§ TASK GOAL:
Every line holding "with" should be copied from the records below.
○ ○ ○ ○ ○ ○ ○
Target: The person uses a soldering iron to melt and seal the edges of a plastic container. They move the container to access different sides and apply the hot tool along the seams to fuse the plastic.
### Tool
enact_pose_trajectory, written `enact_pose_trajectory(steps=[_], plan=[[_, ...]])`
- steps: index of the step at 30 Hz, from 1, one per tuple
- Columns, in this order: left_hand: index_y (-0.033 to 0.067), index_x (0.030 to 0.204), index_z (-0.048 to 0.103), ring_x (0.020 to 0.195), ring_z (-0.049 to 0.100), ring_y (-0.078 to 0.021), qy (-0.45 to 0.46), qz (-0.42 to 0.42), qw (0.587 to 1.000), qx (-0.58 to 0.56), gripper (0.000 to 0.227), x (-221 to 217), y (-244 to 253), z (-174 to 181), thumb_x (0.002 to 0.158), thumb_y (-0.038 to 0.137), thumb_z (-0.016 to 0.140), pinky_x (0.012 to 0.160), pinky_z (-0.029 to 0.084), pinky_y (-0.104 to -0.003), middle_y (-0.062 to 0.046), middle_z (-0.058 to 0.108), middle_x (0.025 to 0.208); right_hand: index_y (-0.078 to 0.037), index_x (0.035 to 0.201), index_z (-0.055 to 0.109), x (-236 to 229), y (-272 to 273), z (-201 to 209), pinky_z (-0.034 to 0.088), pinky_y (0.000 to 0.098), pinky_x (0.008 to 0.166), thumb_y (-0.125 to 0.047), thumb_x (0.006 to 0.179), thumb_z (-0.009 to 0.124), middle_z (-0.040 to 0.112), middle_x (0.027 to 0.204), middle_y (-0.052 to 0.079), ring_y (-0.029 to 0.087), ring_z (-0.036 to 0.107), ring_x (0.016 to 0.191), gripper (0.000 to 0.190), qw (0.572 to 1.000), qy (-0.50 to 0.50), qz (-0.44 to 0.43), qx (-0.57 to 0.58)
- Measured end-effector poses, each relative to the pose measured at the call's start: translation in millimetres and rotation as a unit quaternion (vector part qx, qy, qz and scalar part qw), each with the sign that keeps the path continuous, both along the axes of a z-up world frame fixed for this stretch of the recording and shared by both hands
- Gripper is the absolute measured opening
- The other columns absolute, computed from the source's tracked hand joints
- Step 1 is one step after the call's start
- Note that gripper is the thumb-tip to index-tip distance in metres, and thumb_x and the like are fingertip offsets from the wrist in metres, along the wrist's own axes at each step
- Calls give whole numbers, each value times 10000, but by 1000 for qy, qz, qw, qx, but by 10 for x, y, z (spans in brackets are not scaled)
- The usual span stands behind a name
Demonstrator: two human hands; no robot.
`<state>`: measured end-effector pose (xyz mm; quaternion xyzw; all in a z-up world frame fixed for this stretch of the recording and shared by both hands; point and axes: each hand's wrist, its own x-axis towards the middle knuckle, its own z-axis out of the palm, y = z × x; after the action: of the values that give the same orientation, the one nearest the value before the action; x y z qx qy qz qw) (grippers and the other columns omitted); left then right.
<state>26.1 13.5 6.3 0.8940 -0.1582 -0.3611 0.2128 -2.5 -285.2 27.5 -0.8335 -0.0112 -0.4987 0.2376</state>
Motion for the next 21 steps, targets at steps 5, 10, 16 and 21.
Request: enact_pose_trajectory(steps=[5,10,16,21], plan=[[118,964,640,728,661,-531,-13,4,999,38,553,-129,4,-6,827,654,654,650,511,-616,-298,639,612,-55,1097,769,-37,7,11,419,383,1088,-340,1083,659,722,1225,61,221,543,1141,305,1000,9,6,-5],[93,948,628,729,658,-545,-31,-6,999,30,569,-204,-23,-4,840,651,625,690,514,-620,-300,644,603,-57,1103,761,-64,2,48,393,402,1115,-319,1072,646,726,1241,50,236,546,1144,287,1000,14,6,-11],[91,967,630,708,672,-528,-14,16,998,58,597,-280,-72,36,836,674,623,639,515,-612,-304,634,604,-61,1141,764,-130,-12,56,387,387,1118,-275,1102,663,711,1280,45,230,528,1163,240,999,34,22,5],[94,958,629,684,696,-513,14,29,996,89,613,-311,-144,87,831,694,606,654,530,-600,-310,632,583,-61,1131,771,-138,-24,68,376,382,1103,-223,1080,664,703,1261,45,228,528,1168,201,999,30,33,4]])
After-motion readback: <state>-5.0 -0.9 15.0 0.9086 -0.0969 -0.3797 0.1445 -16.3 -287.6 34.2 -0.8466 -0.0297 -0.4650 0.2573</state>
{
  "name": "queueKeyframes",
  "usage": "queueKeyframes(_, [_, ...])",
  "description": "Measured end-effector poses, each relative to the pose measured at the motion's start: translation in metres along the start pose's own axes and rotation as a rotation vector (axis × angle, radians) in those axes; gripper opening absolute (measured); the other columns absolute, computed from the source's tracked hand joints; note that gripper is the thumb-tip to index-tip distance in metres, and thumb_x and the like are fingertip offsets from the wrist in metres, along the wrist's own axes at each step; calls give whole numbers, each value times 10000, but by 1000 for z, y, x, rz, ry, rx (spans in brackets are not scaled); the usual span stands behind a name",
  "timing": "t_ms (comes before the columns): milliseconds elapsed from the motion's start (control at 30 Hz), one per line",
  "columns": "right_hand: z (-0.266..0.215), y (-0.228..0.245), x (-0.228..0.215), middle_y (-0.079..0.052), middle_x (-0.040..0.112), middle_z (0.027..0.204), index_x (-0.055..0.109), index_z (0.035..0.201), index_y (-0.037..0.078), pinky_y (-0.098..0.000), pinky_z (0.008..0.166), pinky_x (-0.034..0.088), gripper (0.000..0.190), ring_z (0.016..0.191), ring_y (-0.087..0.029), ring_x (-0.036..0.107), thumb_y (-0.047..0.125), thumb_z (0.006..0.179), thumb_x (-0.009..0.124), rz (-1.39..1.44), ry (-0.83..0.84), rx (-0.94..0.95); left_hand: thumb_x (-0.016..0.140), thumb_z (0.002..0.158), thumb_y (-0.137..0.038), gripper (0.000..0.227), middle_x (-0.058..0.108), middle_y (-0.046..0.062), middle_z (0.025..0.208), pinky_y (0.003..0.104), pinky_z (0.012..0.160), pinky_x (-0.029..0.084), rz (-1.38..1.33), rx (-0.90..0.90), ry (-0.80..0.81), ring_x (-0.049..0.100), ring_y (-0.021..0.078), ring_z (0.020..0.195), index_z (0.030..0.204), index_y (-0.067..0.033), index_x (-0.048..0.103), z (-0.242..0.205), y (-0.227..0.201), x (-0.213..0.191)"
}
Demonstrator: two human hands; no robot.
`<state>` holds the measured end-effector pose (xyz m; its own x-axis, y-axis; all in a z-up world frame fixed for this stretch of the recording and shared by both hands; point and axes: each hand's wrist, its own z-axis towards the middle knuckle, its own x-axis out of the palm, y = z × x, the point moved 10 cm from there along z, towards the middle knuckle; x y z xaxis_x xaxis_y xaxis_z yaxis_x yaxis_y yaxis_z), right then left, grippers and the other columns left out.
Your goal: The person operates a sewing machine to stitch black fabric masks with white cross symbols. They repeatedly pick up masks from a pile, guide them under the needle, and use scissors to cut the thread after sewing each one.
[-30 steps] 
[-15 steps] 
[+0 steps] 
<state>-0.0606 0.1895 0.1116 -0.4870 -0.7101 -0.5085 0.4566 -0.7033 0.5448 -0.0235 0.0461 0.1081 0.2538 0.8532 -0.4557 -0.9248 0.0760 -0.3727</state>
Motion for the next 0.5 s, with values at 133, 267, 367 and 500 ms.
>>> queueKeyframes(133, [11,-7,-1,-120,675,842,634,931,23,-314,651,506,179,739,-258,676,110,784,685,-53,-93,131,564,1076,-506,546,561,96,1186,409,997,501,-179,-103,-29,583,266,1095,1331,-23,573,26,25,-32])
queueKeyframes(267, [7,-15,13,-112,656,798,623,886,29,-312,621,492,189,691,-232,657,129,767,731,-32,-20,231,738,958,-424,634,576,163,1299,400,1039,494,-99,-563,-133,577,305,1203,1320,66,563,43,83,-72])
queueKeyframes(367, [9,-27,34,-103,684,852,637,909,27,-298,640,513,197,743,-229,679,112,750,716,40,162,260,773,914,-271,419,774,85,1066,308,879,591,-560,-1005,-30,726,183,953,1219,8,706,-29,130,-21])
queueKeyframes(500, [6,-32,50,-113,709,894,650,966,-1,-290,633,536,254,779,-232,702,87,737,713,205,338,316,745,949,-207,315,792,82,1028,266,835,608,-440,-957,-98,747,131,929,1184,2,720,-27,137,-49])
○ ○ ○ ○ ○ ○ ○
§ SOLUTION TO THE EXERCISE:
- Measured end-effector poses, each relative to the pose measured at the call's start: translation in millimetres and rotation as a unit quaternion (vector part qx, qy, qz and scalar part qw), each with the sign that keeps the path continuous, both along the axes of a z-up world frame fixed for this stretch of the recording and shared by both hands
Your goal: The person operates a sewing machine to stitch black fabric masks with white cross symbols. They repeatedly pick up masks from a pile, guide them under the needle, and use scissors to cut the thread after sewing each one.
Motion for the next 0.5 s, with values at 133, 267, 367 and 500 ms.

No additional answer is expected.